> [Task brief] When writing out the listing below, reproduce every word exactly and skip the pictures.

+-------+

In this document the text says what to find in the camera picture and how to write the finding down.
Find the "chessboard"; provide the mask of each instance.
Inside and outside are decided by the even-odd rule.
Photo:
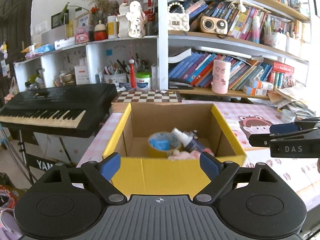
[[[122,112],[124,106],[118,103],[181,103],[182,98],[179,92],[168,91],[159,93],[155,91],[121,91],[112,101],[114,112]]]

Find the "white handbag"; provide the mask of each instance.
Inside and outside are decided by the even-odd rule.
[[[178,5],[182,9],[182,13],[170,13],[173,5]],[[173,2],[168,5],[168,30],[169,31],[189,31],[189,15],[185,13],[184,7],[179,2]]]

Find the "dark wooden door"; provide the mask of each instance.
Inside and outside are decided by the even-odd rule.
[[[6,63],[10,64],[11,76],[14,75],[13,62],[23,58],[22,41],[25,47],[31,44],[31,5],[32,0],[0,0],[0,45],[4,41],[7,43]],[[9,93],[10,82],[0,71],[0,105],[4,104],[3,97]]]

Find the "pink cup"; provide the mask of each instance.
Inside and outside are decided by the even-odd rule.
[[[226,62],[222,60],[213,61],[212,70],[212,91],[217,94],[228,93],[228,85],[230,78],[230,68],[231,62]]]

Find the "green lid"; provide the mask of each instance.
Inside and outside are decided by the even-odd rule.
[[[149,78],[149,77],[151,77],[151,73],[150,72],[138,72],[138,73],[136,73],[136,77],[137,78]]]

+-------+

> [Exercise response]
In this document the text says what to find in the camera picture and how to write the finding down.
Find the "chessboard"; provide the mask of each instance.
Inside and outside are decided by the even-odd rule.
Photo:
[[[122,112],[124,106],[118,103],[181,103],[182,98],[179,92],[168,91],[159,93],[155,91],[121,91],[112,101],[114,112]]]

Find the "white handbag"; provide the mask of each instance.
Inside and outside are decided by the even-odd rule.
[[[178,5],[182,9],[182,13],[170,13],[173,5]],[[173,2],[168,5],[168,30],[169,31],[189,31],[189,15],[185,13],[184,7],[179,2]]]

Find the "dark wooden door"; provide the mask of each instance.
Inside and outside are decided by the even-odd rule.
[[[6,63],[10,64],[11,76],[14,75],[13,62],[23,58],[22,41],[25,47],[31,44],[31,5],[32,0],[0,0],[0,45],[4,41],[7,43]],[[9,93],[10,82],[0,71],[0,105],[4,104],[3,97]]]

Find the "pink cup"; provide the mask of each instance.
Inside and outside are decided by the even-odd rule.
[[[226,62],[222,60],[213,61],[212,70],[212,91],[217,94],[228,93],[228,85],[230,78],[230,68],[231,62]]]

Find the "green lid"; provide the mask of each instance.
Inside and outside are decided by the even-odd rule.
[[[149,78],[149,77],[151,77],[151,73],[150,72],[138,72],[138,73],[136,73],[136,77],[137,78]]]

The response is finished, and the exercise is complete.